Iniciada em 2001, a demarcação foi dada como concluída hoje, seis dias depois do 30º aniversário da guerra sino-vietnamita, um episódio que os governos dois países evitam recordar.

“Desejamos pôr o passado para trás e olhar para o futuro”, disse a porta-voz do Ministério dos Negócios Estrangeiros chinês, Jiang Yu, ao ser questionada acerca da efeméride.

A China é hoje o principal parceiro comercial do Vietname, e em 2008, o comércio bilateral somou 19,46 mil milhões de dólares, mais 28 por cento que no ano anterior.

Tropas chinesas invadiram o Vietname a 17 de Fevereiro de 1979. Foi o maior conflito armado entre dois países oficialmente fiéis ao marxismo-leninismo e permanece um dos mais enigmáticos do movimento comunista internacional.

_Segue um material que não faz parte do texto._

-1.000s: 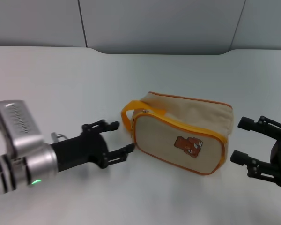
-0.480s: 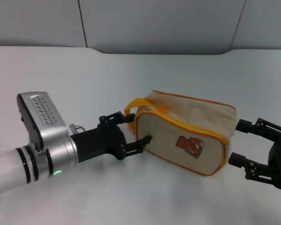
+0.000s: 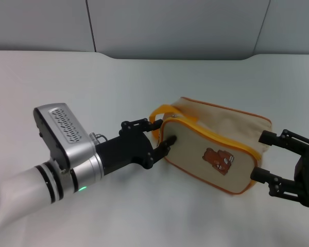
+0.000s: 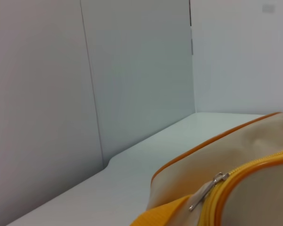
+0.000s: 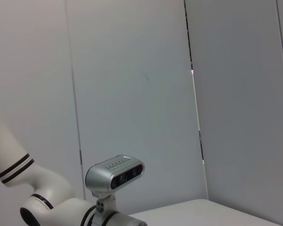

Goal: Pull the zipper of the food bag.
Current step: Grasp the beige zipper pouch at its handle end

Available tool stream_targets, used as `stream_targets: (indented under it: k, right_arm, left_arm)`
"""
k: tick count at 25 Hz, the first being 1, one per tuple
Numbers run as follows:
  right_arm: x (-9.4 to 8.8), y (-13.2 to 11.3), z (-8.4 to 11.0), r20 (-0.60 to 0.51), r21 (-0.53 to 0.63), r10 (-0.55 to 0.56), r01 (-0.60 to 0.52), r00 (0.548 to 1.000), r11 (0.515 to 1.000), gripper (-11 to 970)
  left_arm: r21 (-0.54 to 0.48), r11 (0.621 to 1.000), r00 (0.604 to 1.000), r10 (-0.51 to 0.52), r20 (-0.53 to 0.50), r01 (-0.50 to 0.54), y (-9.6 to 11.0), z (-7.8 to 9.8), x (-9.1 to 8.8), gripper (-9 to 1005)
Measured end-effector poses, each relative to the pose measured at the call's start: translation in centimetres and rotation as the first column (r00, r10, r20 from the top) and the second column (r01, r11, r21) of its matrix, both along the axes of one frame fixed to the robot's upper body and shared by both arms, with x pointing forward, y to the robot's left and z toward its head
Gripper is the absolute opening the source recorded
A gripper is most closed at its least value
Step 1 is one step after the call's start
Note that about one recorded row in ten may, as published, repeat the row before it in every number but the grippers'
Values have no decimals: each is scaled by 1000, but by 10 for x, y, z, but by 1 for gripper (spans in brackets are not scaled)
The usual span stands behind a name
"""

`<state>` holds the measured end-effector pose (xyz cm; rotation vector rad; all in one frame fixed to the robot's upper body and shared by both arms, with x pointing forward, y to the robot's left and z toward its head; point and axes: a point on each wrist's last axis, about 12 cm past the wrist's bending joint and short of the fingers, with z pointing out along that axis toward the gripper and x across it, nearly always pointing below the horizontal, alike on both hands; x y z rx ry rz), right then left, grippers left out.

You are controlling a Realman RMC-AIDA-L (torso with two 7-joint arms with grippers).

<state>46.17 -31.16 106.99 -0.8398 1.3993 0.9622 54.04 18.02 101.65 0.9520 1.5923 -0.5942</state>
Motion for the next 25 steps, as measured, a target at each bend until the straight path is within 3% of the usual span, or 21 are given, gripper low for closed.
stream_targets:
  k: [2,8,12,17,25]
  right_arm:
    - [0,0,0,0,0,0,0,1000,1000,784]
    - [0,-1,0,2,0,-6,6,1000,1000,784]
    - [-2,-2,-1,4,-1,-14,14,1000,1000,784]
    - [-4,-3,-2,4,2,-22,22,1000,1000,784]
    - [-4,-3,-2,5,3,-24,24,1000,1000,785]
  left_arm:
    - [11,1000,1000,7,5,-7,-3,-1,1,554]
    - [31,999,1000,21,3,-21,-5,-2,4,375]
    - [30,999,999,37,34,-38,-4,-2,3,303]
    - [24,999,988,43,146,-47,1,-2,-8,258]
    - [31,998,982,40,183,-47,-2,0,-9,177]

A operação foi apresentada pela China como um contra-ataque de auto-defesa para “dar uma lição aos pequenos hegemonistas” de Hanói, que semanas antes tinham invadido o Cambodja e derrubado o governo dos Khmers Vermelhos, apoiado por Pequim.

Na altura, o Vietname era aliado da União Soviética, que a China considerava o “inimigo principal”.

A guerra sino-vietnamita, cujo número de baixas continua a ser também tabu, mas que, segundo alguns autores, terá chegado aos 50.000, durou cerca de um mês.

As relações bilaterais só “normalizaram” em 1991, depois do colapso da União Soviética e da retirada vietnamita do Cambodja.